正確に言えば犯罪を犯した女性の家を訪問した事はあるが、これは数になど入れられぬ、経験にもならないようなものだ。緊張しぎこちない動きで扉を叩けば思った以上に強く叩いてしまった。もし眠っていたら起こしてしまうと焦ったアルフレットだったが、さほど待たずして僅かに扉が開かれる。
「あっ、あのっ。夜分に失礼するっ!」
応答もなく開かれた扉に焦ったアルフレットからは大量の汗が噴き出した。暗い室内からアルフレットを見上げる存在は間違いなくフェリスなのだが―――
「その顔はどうしたんだ?」
口にすると同時に泣きはらした後だと気付いたアルフレットは、なんて心配りも繊細さもない不躾な質問をするんだと、心の内で己を幾度も殴りつけた。
「―――虫にでも刺されたようですね。」
俯き腫れた目に指先で触れるフェリスの様にアルフレットは情けなく眉を下げる。
「すまない、大事な話があるのだが誘ってもいいだろうか?」
僅かに躊躇しながらもフェリスは頷くと俯いたまま大きく扉を開いた。アルフレットが贈ったドレスが皺だらけになっていたがフェリスは気付かずアルフレットは気にしないが―――
「どうぞ。」
「いや、外で話そう。」
女性の部屋、しかも深夜に上がり込もうなど何処の不届き者だ。常識を踏まえるアルフレットに、わざとなのか無意識なのかフェリスは恨めしそうに腫らした瞼を開いて見上げて来た。
「このような姿なので人に見られたくないのですが?」
遠慮せずに入れと促すフェリスにアルフレットはぶんぶんと首を横に振った。
「いやっ、私が無作法だった。後日改めて!」
「いいえ遠慮なく。人に見咎められるのが心配ならご安心を。誰もわたしとの間に間違いが起きたなどと疑いませんよ。」
自虐的に腫れた目を細めるフェリスにアルフレットは息を詰める。やはり巫女の言葉は本当なのだろう。何処からどう見ても美しくて女神の様な女性だというのに、深夜の部屋に男を引き込んでも無事でいられると本気で思っているのだ。勿論アルフレットにそんなつもりはない。例えあったとしてもそのような事は夫婦となった男女が致す事だ。男には事情があって通ってもよいとされる場所もあるが、本来は結婚してからやるべきこと。恋人同士でやる場合もある程度許されるが、子供が出来る覚悟を持たねばならぬ行為。本当に本当に本当にアルフレットに不埒な思いはないが、誰かに見咎められて名を穢すのはフェリスの方だった。
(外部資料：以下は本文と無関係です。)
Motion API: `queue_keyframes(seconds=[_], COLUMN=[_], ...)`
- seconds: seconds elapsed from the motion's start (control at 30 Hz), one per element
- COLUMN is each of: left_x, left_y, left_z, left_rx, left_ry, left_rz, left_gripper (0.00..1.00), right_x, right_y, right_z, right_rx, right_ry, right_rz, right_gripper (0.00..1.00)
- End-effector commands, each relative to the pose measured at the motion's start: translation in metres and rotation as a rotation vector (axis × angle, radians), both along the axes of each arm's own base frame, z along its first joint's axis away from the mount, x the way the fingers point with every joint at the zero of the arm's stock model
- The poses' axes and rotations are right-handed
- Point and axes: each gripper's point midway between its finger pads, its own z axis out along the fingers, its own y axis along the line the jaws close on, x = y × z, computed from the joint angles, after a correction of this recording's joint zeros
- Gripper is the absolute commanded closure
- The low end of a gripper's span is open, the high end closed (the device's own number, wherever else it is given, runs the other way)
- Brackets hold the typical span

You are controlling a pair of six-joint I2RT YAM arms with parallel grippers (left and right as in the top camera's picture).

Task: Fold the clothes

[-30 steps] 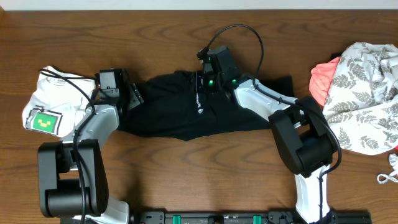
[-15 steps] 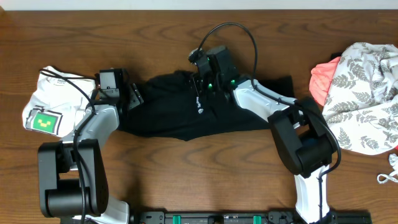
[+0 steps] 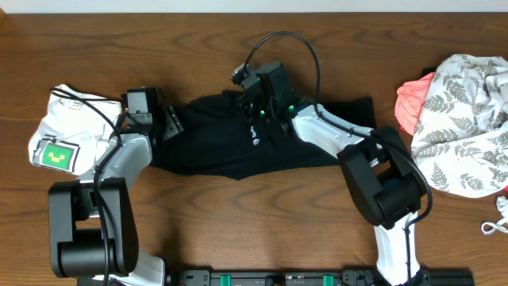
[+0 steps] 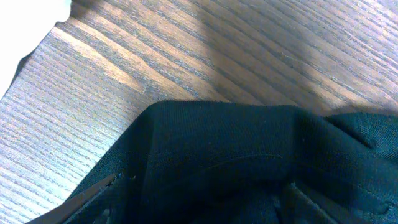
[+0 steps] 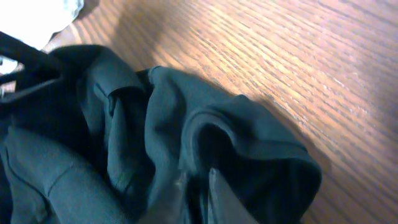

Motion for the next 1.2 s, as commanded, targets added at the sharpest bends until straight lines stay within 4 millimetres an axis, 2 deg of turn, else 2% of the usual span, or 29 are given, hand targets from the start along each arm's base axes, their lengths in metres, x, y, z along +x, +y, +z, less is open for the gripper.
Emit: queue_keyframes(seconds=[0.0,0.17,0.47,0.53,0.6,0.77,0.83,1.17], left_x=[-0.001,-0.001,-0.001,-0.001,-0.001,-0.001,-0.001,-0.004], left_y=[0.002,0.002,0.002,0.002,0.002,0.002,0.002,0.002], left_z=[-0.004,-0.004,-0.004,-0.004,-0.004,-0.004,-0.004,-0.005], left_rx=[0.006,0.006,0.006,0.006,0.006,0.006,0.006,0.005], left_ry=[0.016,0.016,0.017,0.017,0.017,0.017,0.017,0.028], left_rz=[-0.006,-0.006,-0.006,-0.006,-0.006,-0.006,-0.006,-0.006], left_gripper=[0.21,0.21,0.21,0.21,0.21,0.21,0.21,0.21], right_x=[0.003,0.006,-0.003,-0.005,-0.006,-0.001,-0.005,-0.033], right_y=[0.008,0.010,0.004,0.002,-0.003,-0.042,-0.051,-0.082], right_z=[0.001,0.005,-0.004,0.003,0.017,0.049,0.052,0.016], right_rx=[0.012,0.030,-0.005,0.011,0.030,0.017,0.004,-0.136], right_ry=[-0.008,-0.012,0.042,0.079,0.115,0.192,0.227,0.420], right_rz=[-0.005,-0.016,-0.017,-0.044,-0.087,-0.288,-0.313,-0.446], right_gripper=[0.98,0.99,0.99,0.99,0.99,0.99,0.99,0.99])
「このような時刻に訪ねて来られる程の事なのでしょう。どうぞご遠慮なさらず。」
アルフレットが真面目なのはフェリスもよく解っている。さらに扉を押し開けば、観念したアルフレットは衣服の下に忍ばせておいた短剣をフェリスに差し出した。
「気に食わない事があれば遠慮なく刺してくれ。」
「そのような趣味が?」
「そんな訳っ―――まぁいい。入らせてもらうが扉は開けておくぞ。」
何処までも真面目なアルフレットは、風で閉じてしまわぬよう隅に置かれている留め具を足で引き寄せ扉の隙間に差し込んだ。
閉じ込められるのはしばらく遠慮したい。